→ Exercise objective
Output all the data exactly.
________
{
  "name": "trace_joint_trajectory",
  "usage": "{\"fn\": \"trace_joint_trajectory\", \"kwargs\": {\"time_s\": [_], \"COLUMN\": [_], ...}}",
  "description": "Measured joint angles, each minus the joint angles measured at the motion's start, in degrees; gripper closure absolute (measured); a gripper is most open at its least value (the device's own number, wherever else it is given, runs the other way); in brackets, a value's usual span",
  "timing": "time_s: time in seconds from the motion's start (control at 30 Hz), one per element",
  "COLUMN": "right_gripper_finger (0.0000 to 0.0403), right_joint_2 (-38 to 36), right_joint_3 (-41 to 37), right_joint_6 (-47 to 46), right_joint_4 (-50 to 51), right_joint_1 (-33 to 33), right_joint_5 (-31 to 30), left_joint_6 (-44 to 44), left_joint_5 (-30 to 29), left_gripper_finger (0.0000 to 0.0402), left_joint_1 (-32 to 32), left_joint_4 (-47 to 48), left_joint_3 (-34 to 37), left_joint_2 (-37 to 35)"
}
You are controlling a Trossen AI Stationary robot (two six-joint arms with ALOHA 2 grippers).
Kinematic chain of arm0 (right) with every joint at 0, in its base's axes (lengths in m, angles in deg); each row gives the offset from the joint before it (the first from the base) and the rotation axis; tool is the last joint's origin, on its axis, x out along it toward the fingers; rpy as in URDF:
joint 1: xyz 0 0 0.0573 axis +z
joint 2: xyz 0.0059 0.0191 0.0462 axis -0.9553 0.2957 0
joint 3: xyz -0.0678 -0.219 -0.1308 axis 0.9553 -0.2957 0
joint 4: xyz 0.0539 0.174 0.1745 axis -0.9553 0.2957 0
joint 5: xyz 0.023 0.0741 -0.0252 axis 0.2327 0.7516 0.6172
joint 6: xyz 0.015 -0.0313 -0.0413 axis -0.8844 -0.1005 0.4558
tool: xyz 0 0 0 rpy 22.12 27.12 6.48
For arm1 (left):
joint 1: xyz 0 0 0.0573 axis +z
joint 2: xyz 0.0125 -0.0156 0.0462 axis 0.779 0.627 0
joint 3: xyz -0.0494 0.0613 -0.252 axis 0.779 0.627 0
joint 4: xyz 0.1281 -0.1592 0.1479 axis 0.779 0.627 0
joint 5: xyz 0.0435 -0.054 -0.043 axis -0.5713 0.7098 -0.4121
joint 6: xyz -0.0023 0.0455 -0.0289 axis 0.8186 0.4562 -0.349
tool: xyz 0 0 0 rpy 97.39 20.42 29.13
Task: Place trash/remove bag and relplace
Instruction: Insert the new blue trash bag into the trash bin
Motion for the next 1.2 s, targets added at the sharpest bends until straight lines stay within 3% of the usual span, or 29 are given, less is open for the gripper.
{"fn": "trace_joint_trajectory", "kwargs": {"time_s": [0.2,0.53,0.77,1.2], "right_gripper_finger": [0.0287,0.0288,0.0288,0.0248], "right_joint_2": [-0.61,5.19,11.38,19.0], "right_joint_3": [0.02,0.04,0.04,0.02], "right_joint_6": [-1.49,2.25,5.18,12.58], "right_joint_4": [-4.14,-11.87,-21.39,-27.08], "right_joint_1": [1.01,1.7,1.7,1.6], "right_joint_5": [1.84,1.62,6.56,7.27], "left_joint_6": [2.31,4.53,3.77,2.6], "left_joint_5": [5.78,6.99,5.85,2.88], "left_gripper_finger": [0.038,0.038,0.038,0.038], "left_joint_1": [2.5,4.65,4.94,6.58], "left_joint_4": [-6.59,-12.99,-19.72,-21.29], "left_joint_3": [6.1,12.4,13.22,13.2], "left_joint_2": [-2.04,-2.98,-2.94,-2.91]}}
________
→ Exercise answer
{
  "name": "trace_joint_trajectory",
  "usage": "{\"fn\": \"trace_joint_trajectory\", \"kwargs\": {\"time_s\": [_], \"COLUMN\": [_], ...}}",
  "description": "Measured joint angles, each minus the joint angles measured at the motion's start, in degrees; gripper closure absolute (measured); a gripper is most open at its least value (the device's own number, wherever else it is given, runs the other way); in brackets, a value's usual span",
  "timing": "time_s: time in seconds from the motion's start (control at 30 Hz), one per element",
  "COLUMN": "right_gripper_finger (0.0000 to 0.0403), right_joint_2 (-38 to 36), right_joint_3 (-41 to 37), right_joint_6 (-47 to 46), right_joint_4 (-50 to 51), right_joint_1 (-33 to 33), right_joint_5 (-31 to 30), left_joint_6 (-44 to 44), left_joint_5 (-30 to 29), left_gripper_finger (0.0000 to 0.0402), left_joint_1 (-32 to 32), left_joint_4 (-47 to 48), left_joint_3 (-34 to 37), left_joint_2 (-37 to 35)"
}
You are controlling a Trossen AI Stationary robot (two six-joint arms with ALOHA 2 grippers).
Kinematic chain of arm0 (right) with every joint at 0, in its base's axes (lengths in m, angles in deg); each row gives the offset from the joint before it (the first from the base) and the rotation axis; tool is the last joint's origin, on its axis, x out along it toward the fingers; rpy as in URDF:
joint 1: xyz 0 0 0.0573 axis +z
joint 2: xyz 0.0059 0.0191 0.0462 axis -0.9553 0.2957 0
joint 3: xyz -0.0678 -0.219 -0.1308 axis 0.9553 -0.2957 0
joint 4: xyz 0.0539 0.174 0.1745 axis -0.9553 0.2957 0
joint 5: xyz 0.023 0.0741 -0.0252 axis 0.2327 0.7516 0.6172
joint 6: xyz 0.015 -0.0313 -0.0413 axis -0.8844 -0.1005 0.4558
tool: xyz 0 0 0 rpy 22.12 27.12 6.48
For arm1 (left):
joint 1: xyz 0 0 0.0573 axis +z
joint 2: xyz 0.0125 -0.0156 0.0462 axis 0.779 0.627 0
joint 3: xyz -0.0494 0.0613 -0.252 axis 0.779 0.627 0
joint 4: xyz 0.1281 -0.1592 0.1479 axis 0.779 0.627 0
joint 5: xyz 0.0435 -0.054 -0.043 axis -0.5713 0.7098 -0.4121
joint 6: xyz -0.0023 0.0455 -0.0289 axis 0.8186 0.4562 -0.349
tool: xyz 0 0 0 rpy 97.39 20.42 29.13
Task: Place trash/remove bag and relplace
Instruction: Insert the new blue trash bag into the trash bin
Motion for the next 1.2 s, targets added at the sharpest bends until straight lines stay within 3% of the usual span, or 29 are given, less is open for the gripper.
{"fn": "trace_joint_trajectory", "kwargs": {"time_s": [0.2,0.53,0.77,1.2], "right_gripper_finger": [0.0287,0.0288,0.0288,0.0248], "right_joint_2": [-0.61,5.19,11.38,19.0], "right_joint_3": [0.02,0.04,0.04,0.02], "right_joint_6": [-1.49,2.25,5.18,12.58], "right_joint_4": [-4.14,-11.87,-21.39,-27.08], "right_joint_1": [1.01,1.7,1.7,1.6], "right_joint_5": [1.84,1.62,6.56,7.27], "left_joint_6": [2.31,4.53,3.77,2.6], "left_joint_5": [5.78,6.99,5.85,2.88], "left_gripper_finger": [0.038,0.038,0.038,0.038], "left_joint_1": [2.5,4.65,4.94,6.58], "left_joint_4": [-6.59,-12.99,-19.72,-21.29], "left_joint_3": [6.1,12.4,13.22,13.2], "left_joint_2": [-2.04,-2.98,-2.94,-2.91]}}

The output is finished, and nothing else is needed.